Location
- Country: Canada
- Province: Quebec
- Region: Lanaudière
- MRC: Matawinie Regional County Municipality

Physical characteristics
- Source: Lake Carufel
- • location: Saint-Michel-des-Saints
- • coordinates: 46°43′25″N 74°02′08″W﻿ / ﻿46.72361°N 74.03556°W
- • elevation: 438 m (1,437 ft)
- Mouth: Rivière du Milieu (Lanaudière)
- • location: Baie-de-la-Bouteille
- • coordinates: 46°47′56″N 73°58′09″W﻿ / ﻿46.79889°N 73.96917°W
- • elevation: 353 m (1,158 ft)
- Length: 17.6 km (10.9 mi)

Basin features
- • left: (upstream) Discharge of lac du Trèfle, discharge du lac Conscrit.
- • right: (upstream) Discharge of lac Creux, discharge of lac Saint-Alexis, discharge of lac Kataway, discharge of lac Saint-Paul.

= Rivière des Aulnaies (rivière du Milieu) =

River in Canada

The rivière des Aulnaies (English: alders river) is a tributary of the rivière du Milieu, flowing on the west side of the Saint-Maurice River, in the Matawinie Regional County Municipality, in the administrative region of Lanaudière, in the province of Quebec, in Canada. The course of the river crosses the territories of:
- Saint-Michel-des-Saints (municipality): canton of Brassard;
- Baie-de-la-Bouteille (unorganised territory): canton of Laviolette.

The Rivière des Aulnaies is part of the watershed of the Rivière du Milieu, the Taureau Reservoir and the Matawin River; the latter generally flows east to spill onto the east bank of the Saint-Maurice River, which in turn spills to Trois-Rivières on the north bank of the Saint Lawrence River.

The economic activity of the Aulnaies river watershed turns out to be forestry and recreational tourism activities. The course of the river flows entirely in forest areas. The river surface is generally frozen from mid-December until the end of March.

== Geography ==
The Aulnaies River rises at the mouth of Carufel Lake (length: 0.8 km; altitude: 438 m) in the township of Brassard, in the municipality of Saint -Michel-des-Saints.
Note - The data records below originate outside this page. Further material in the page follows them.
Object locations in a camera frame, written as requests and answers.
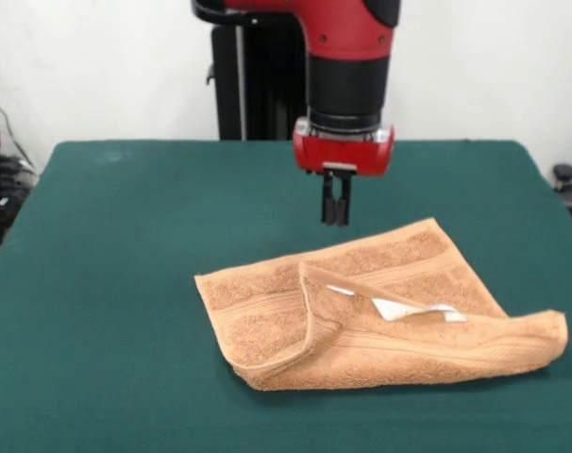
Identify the tan terry towel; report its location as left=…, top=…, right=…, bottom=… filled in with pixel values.
left=193, top=216, right=569, bottom=393

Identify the black cable bundle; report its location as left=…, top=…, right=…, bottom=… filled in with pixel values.
left=0, top=153, right=40, bottom=246

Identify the dark green tablecloth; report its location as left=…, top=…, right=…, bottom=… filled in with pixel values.
left=0, top=139, right=572, bottom=453

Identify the black chair base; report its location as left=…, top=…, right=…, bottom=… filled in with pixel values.
left=551, top=162, right=572, bottom=237

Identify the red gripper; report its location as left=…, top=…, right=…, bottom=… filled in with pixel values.
left=293, top=117, right=395, bottom=228

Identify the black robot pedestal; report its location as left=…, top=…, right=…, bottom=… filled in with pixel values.
left=190, top=0, right=311, bottom=142

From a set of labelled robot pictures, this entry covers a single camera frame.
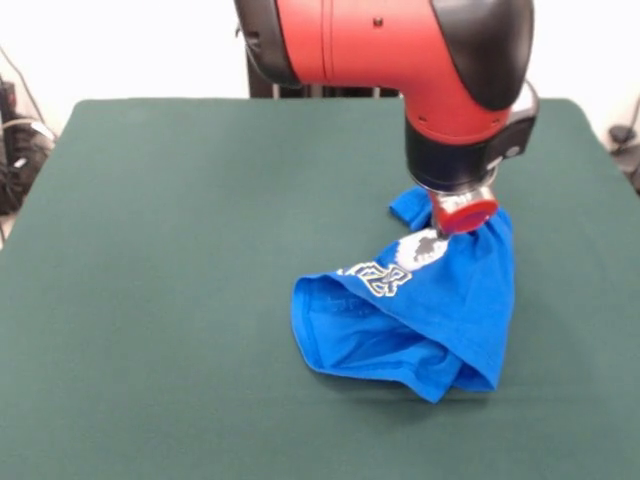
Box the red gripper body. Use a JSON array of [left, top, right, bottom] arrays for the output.
[[431, 192, 500, 237]]

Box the blue printed t-shirt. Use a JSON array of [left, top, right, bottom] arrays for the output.
[[290, 186, 517, 405]]

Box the black chair base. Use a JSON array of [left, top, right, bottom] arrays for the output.
[[607, 124, 640, 196]]

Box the dark green table cloth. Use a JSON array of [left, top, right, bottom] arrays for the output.
[[0, 97, 640, 480]]

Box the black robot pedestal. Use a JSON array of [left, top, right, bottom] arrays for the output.
[[234, 14, 405, 100]]

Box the black cable bundle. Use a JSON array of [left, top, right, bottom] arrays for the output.
[[0, 74, 55, 216]]

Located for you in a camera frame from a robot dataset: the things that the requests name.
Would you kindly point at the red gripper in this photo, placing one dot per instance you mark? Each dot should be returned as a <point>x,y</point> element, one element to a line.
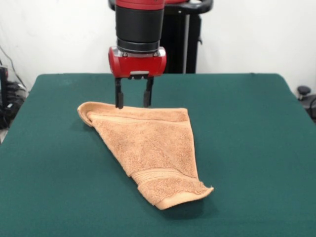
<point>138,66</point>

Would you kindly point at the tan terry towel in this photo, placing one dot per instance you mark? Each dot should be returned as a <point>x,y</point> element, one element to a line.
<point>148,153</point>

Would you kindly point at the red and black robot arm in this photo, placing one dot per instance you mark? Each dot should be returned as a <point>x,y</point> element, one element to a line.
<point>139,22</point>

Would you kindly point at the dark green table cloth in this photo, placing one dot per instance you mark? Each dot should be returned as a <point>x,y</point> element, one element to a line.
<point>61,160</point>

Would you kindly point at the black equipment pile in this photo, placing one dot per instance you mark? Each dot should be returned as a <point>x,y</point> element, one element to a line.
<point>10,98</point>

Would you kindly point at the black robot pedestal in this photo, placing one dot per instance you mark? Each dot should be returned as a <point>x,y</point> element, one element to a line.
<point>182,42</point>

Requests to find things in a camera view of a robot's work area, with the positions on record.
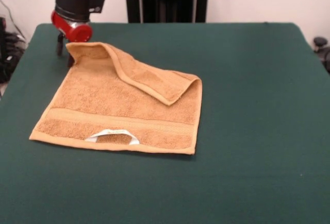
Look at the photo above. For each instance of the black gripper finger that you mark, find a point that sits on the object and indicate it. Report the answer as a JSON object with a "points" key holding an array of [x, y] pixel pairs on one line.
{"points": [[60, 44], [70, 60]]}

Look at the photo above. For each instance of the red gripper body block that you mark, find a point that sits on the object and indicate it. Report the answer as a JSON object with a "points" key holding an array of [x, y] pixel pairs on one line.
{"points": [[77, 32]]}

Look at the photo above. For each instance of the tan terry towel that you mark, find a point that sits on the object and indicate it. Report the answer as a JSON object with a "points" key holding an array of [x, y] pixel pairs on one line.
{"points": [[116, 105]]}

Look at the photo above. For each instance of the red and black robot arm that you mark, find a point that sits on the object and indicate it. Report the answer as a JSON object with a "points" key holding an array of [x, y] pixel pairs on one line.
{"points": [[74, 0]]}

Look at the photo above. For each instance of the dark wheeled stand base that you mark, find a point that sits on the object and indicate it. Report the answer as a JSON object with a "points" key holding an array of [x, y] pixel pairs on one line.
{"points": [[321, 42]]}

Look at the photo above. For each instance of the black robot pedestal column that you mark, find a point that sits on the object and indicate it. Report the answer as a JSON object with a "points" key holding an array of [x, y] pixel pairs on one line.
{"points": [[167, 0]]}

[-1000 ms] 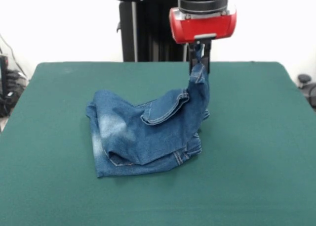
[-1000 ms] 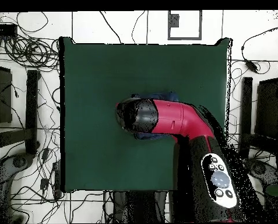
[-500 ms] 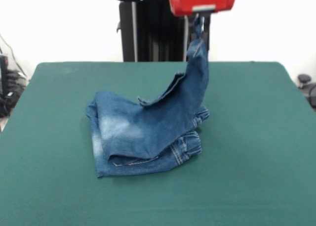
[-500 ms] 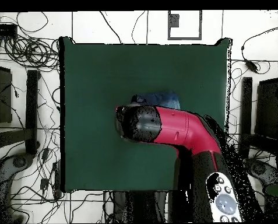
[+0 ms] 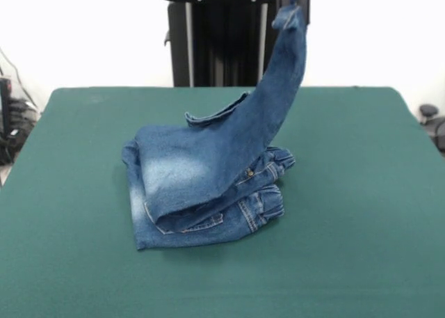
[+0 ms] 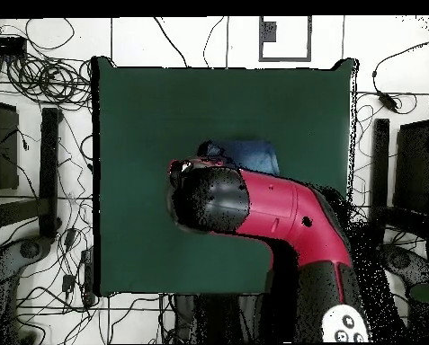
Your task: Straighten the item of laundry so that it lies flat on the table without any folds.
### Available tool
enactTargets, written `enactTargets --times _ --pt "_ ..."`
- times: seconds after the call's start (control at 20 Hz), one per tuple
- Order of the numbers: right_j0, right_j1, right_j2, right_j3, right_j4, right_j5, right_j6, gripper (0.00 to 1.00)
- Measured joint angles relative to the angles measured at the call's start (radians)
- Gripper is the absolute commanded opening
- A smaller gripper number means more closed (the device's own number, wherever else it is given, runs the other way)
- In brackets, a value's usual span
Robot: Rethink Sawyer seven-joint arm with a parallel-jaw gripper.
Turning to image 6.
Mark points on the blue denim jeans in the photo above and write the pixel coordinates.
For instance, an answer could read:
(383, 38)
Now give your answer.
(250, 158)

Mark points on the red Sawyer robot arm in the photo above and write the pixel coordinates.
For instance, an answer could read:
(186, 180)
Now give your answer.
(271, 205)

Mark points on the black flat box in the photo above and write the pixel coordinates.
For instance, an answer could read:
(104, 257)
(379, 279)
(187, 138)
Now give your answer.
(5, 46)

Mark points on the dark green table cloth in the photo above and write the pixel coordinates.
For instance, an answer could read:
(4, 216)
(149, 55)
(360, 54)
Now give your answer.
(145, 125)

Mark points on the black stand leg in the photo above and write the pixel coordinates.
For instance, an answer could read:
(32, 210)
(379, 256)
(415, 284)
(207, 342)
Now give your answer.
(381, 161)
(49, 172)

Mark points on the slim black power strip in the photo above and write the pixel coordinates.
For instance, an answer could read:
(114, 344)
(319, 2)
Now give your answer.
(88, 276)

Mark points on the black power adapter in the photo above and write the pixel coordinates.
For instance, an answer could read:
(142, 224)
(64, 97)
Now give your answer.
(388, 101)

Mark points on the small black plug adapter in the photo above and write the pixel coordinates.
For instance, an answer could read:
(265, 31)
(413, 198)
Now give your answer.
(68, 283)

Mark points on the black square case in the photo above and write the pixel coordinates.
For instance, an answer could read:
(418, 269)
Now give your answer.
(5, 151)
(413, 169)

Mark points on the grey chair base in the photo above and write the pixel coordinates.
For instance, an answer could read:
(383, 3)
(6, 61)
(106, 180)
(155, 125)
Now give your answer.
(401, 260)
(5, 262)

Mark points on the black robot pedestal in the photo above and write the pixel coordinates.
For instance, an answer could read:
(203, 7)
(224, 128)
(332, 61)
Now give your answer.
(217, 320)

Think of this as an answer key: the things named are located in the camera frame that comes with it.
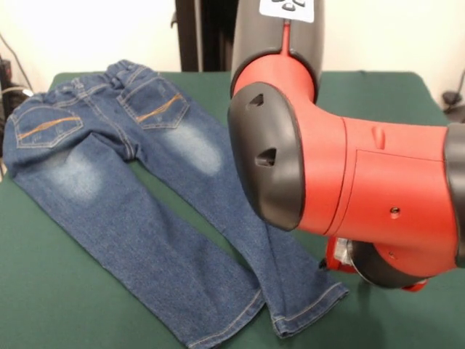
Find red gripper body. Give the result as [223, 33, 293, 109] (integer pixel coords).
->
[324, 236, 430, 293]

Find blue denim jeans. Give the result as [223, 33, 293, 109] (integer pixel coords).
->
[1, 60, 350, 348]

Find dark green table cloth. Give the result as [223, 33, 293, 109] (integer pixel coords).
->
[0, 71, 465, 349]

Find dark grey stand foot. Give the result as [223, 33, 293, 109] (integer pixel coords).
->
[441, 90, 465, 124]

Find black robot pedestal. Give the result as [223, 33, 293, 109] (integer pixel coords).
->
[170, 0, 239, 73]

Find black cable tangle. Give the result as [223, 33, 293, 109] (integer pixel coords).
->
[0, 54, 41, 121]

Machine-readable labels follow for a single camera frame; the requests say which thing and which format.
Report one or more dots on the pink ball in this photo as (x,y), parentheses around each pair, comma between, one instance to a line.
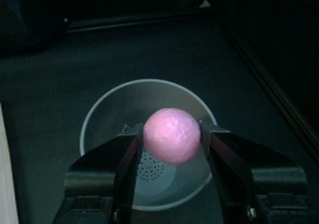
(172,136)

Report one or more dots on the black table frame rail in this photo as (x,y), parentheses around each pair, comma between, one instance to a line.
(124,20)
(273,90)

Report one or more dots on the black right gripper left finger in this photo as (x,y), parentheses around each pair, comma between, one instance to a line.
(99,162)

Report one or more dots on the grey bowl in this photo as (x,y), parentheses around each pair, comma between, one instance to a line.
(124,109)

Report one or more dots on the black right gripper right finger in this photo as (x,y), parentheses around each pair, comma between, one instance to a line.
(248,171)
This lake is located on the southwest side of a mountain whose summit reaches 573 m.
The mouth of this Carufel lake is located 9.5 km southeast of the confluence of the Aulnaies river, 10.0 km northwest of the village center from Saint-Michel-des-Saints and 30.1 km south-east of the mouth of the Taureau reservoir.
From the mouth of Carufel Lake, the Aulnaies river flows over 17.6 km, according to the following segments:

- 2.7 km south-east, in the township of Brassard, crossing Lac Brod (length: 0.6 km; altitude: 425 m) over its full length and Lake Saint-Martin (length: 0.9 km; altitude: 421 m), to the mouth;
- 3.5 km north-east, to the outlet of Lac du Trèfle (coming from the north-west);
- 2.4 km towards the northeast, crossing Lac Beaulieu (length: 0.3 km; altitude: 366 m) at the end of the segment, to the mouth;
- 8.5 km northwards, to the limit of the township of Laviolette;
- 0.2 km north-east in the Laviolette canton by cutting a forest road, until the confluence of the river.

The Aulnaies river flows into the canton of Laviolette, on the southwest bank of the Middle river.
The confluence of the Aulnaies river is located at:
- 1.2 km downstream of the confluence of the Laviolette River;
- 13.5 km north-west of the center of Saint-Michel-des-Saints;
- 22.9 km west of the mouth of the Taureau Reservoir;
- 81 km west of the confluence of the Matawin river.

== Toponymy ==
The toponym Rivière des Aulnaies was formalized on December 5, 1968, at the Commission de toponymie du Québec.